Motability confirmed last year that more than 100 disabled people every week were losing their Motability vehicles after being assessed for PIP, while some estimates have suggested that as many as 180,000 DLA claimants could eventually be forced to give up their Motability vehicles.

He said: “If you change the goalposts overnight, people are going to be excluded.

“It does seem flawed because you can’t have people who are considered disabled and qualify for Motability and then suddenly it’s taken off them.

“The worry is, what happens to those people now? Are they now struggling?

“I don’t think it will save money in the long run because they will end up having to reply on other services and it just shifts the problem, it doesn’t really solve it.

“You can guarantee that there will be people who really rely on those Motability vehicles and then suddenly they have to hand them back.

“What do they do now? How do they get to the shops? How do they provide for themselves?”

Key among DMUK’s campaigns is the ongoing battle to stop the abuse of accessible parking spaces, which he said can be done by “changing people’s mindsets”, and highlighting why the bays are needed.

Slater said: “People don’t need disabled parking bays because they can’t be bothered walking to the shops.

“We get phone calls from people who, if they can’t get in a blue badge space in their local supermarket… they will go home, and they will wait another few days, and all because someone is in a blue badge space without a blue badge and they want to go to a cashpoint.”

Since 2009, he has had to confront the assumption among many members of the public who see him sitting in his car that he is not entitled to use a blue badge space.

He said: “There is a strange perception that if you see somebody young or younger in a car and they pop into a blue badge space, instantly people are watching, because [they think] ‘there’s this young lad, there’s no way he can be disabled.’

“I’ve been told off for taking up blue badge bays. People have got me to wind the window down and told me, ‘You should be ashamed.’

“It’s incredibly frustrating. It’s another reason for being here [at DMUK]. If we can change enough perceptions in people then hopefully that won’t happen to someone else.”

There is also the ongoing fight to overcome the reluctance of councils and other providers to offer car park ticket concessions to blue badge holders.

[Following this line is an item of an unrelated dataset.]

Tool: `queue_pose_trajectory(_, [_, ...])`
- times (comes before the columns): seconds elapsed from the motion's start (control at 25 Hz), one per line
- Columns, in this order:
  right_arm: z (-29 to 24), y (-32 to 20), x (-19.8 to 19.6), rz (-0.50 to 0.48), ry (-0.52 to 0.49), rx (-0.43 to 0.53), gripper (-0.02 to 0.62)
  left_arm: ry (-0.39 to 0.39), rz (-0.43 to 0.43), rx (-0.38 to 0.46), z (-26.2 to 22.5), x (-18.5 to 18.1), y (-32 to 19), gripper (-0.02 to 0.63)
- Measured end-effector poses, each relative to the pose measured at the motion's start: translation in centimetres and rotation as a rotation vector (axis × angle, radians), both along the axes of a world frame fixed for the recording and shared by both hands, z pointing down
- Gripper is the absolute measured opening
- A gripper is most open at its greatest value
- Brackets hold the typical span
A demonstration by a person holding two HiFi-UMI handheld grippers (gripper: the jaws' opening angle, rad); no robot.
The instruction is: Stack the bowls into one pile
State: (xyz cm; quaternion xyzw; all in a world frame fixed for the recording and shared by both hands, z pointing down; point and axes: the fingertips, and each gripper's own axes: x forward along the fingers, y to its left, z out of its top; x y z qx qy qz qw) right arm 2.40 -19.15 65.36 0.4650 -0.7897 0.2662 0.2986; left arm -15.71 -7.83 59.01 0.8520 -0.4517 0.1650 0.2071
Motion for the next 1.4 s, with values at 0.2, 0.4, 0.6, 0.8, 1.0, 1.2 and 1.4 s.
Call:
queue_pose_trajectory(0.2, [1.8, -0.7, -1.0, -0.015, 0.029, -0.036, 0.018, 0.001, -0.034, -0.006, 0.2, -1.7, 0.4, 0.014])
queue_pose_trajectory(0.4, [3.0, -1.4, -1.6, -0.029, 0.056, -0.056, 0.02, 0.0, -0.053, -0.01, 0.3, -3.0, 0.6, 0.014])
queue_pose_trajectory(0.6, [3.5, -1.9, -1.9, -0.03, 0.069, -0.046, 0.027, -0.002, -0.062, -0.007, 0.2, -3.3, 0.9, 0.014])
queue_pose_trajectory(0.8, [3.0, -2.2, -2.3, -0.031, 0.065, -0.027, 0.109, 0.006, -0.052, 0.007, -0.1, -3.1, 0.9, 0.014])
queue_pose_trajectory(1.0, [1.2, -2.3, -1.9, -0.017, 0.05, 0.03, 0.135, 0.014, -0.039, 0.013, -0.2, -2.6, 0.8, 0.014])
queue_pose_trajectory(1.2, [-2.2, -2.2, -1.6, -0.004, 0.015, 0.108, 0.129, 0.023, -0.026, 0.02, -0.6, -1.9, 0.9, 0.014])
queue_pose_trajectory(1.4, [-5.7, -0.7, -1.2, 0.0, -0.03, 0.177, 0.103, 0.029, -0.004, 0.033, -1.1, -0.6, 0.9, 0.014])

He said: “It’s trying to get the point across that because you are disabled, it does take you longer to go round the shops, and you are not going to go to the shops as often as most people.”

Part of his job will be to run the charity’s Disabled Parking Award, which offers accreditation for car parks that are accessible for disabled people.

Slater became the first double amputee to trek the last 200 miles across Antarctica to the South Pole in December 2013 as part of a team which was raising money for the charity Walking with the Wounded.

Slater and his fellow team members spent nine hours every day on skis, dragging their belongings behind them, from nine in the morning until six in the evening, in temperatures as low as minus 48 degrees.

But he said the process of trekking through the snow was actually therapeutic and “quite cathartic”, and helped him deal with the serious post-traumatic stress he has experienced since 2009.

“It’s silent,” he said. “No sound, apart from the howling wind. For me, it helped put everything in order. It was lovely.

“Nine hours a day – although you would stop every two hours to eat and hydrate – you were locked into your goggles with your hood up.

“You pick things to think about, your mind just drifts constantly, and two hours will fly by, and when you sit down you feel quite at ease with everything. Mentally, it is really relaxing.

“You literally think about everything to the nth degree and it helped put stuff in perspective – how lucky I was to be there, to survive the blast, to walk again.”

He believes he will be able to take the patience he learned on the trek with him into his new role at Disabled Motoring UK.

And he does not rule out asking Prince Harry to support the charity in the future.

But he added: “It’s not always great to have people of that magnitude, because people overlook the charity, [because they think], ‘you don’t need our help, you’ve got Prince Harry.’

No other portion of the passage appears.